Topology-Inspired Method Recovers Obfuscated Term Information From Induced Software Call-Stacks
Frontiers in Applied Mathematics and Statistics
Fuzzing is a systematic large-scale search for software vulnerabilities achieved by feeding a sequence of randomly mutated input files to the program of interest with the goal being to induce a crash. The information about inputs, software execution traces, and induced call stacks (crashes) can be used to pinpoint and fix errors in the code or exploited as a means to damage an adversary's computer software. In black box fuzzing, the primary unit of information is the call stack: a list of
... function calls and line numbers that report what the code was executing at the time it crashed.
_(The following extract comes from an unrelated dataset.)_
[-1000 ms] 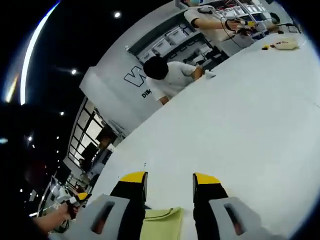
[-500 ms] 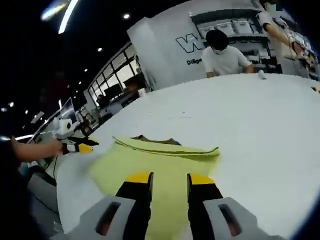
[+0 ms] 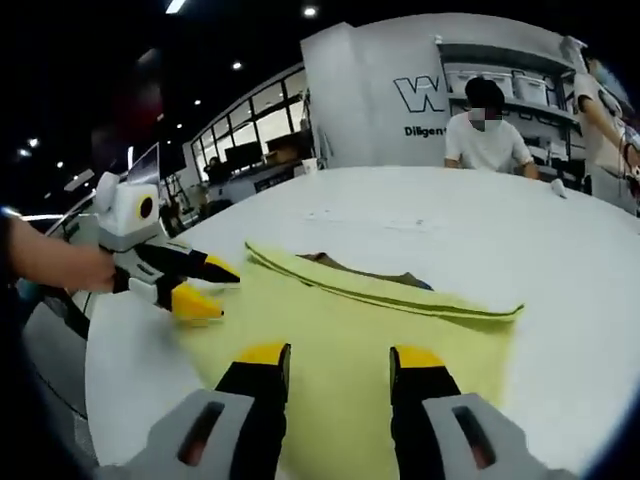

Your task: Fold the garment on the visible template until the final outline fits inside the template.

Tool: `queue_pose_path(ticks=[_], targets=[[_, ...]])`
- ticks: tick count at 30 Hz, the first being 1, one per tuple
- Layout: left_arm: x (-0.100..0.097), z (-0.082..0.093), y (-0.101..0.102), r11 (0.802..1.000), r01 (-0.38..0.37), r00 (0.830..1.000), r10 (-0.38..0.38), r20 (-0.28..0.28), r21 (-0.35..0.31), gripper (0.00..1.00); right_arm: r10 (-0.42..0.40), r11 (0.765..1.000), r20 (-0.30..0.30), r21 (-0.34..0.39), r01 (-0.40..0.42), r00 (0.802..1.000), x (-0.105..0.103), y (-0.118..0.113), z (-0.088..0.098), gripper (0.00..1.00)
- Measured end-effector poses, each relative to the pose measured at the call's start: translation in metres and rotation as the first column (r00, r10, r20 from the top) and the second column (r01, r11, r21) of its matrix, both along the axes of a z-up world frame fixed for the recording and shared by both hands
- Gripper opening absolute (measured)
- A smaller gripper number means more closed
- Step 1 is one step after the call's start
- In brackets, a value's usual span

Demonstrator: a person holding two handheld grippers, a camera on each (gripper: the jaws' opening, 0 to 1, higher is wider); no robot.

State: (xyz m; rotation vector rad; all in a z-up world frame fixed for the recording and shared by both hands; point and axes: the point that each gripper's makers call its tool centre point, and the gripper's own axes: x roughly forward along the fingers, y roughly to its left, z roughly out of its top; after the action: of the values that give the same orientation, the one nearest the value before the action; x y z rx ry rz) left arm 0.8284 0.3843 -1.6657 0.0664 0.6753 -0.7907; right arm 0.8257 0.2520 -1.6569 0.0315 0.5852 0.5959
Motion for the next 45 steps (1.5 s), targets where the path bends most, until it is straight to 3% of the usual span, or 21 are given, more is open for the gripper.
queue_pose_path(ticks=[1, 2, 3, 4, 5, 6, 8, 14, 25, 33, 39, 45], targets=[[-0.001, -0.004, 0.001, 1.000, 0.004, 1.000, -0.004, -0.003, 0.014, 0.38, 0.015, 1.000, -0.016, -0.014, -0.015, 1.000, -0.003, 0.002, -0.004, 0.46], [-0.007, -0.008, -0.001, 1.000, 0.010, 1.000, -0.010, -0.001, 0.021, 0.38, 0.036, 0.996, -0.060, -0.079, -0.040, 0.998, -0.009, 0.001, -0.020, 0.51], [-0.008, -0.012, 0.001, 0.999, 0.013, 1.000, -0.012, -0.006, 0.031, 0.37, 0.052, 0.992, -0.057, -0.110, -0.059, 0.997, -0.011, 0.003, -0.027, 0.53], [-0.003, -0.007, 0.002, 0.999, 0.029, 0.996, -0.031, 0.078, 0.030, 0.36, 0.083, 0.987, 0.035, -0.143, -0.077, 0.996, -0.007, 0.005, -0.019, 0.53], [-0.007, -0.011, 0.005, 0.998, 0.036, 0.998, -0.039, 0.052, 0.053, 0.36, 0.081, 0.986, 0.041, -0.148, -0.074, 0.996, -0.007, 0.005, -0.017, 0.52], [-0.011, -0.010, 0.005, 0.998, 0.035, 0.998, -0.038, 0.043, 0.058, 0.35, 0.066, 0.990, 0.022, -0.130, -0.063, 0.998, -0.010, 0.005, -0.017, 0.50], [-0.014, -0.011, 0.007, 0.995, 0.063, 0.995, -0.069, 0.075, 0.079, 0.35, 0.059, 0.990, 0.030, -0.131, -0.055, 0.998, -0.013, 0.004, -0.016, 0.48], [-0.023, -0.012, 0.011, 0.996, 0.062, 0.994, -0.068, 0.090, 0.060, 0.34, 0.073, 0.989, 0.037, -0.130, -0.068, 0.997, -0.024, 0.004, -0.014, 0.44], [-0.079, -0.011, 0.026, 0.995, 0.065, 0.990, -0.074, 0.121, 0.075, 0.33, 0.104, 0.988, 0.039, -0.122, -0.098, 0.994, -0.072, 0.009, -0.019, 0.35], [-0.115, -0.013, 0.034, 0.990, 0.098, 0.989, -0.107, 0.097, 0.100, 0.33, 0.117, 0.986, 0.027, -0.126, -0.113, 0.993, -0.115, 0.013, -0.018, 0.35], [-0.154, -0.013, 0.037, 0.983, 0.134, 0.987, -0.143, 0.067, 0.127, 0.33, 0.150, 0.982, 0.013, -0.122, -0.147, 0.989, -0.155, 0.018, -0.016, 0.35], [-0.173, -0.014, 0.040, 0.984, 0.126, 0.989, -0.134, 0.058, 0.127, 0.34, 0.169, 0.979, 0.009, -0.119, -0.167, 0.986, -0.170, 0.022, -0.015, 0.35]])
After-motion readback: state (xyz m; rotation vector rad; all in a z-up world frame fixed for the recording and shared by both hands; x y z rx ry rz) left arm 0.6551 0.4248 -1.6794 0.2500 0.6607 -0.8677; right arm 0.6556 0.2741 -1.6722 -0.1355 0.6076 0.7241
The source code is not always available in practice, and in some situations even the function names are deliberately obfuscated (i.e., removed or given generic names). We define a topological object called the call-stack topology to capture the relationships between module names, function names and line numbers in a set of call stacks obtained via black-box fuzzing. In a proof-of-concept study, we show that structural properties of this object in combination with two elementary heuristics allow us to build a logistic regression model to predict the locations of distinct function names over a set of call stacks. We show that this model can extract function name locations with around 80% precision in data obtained from fuzzing studies of various linux programs. This has the potential to benefit software vulnerability experts by increasing their ability to read and compare call stacks more efficiently.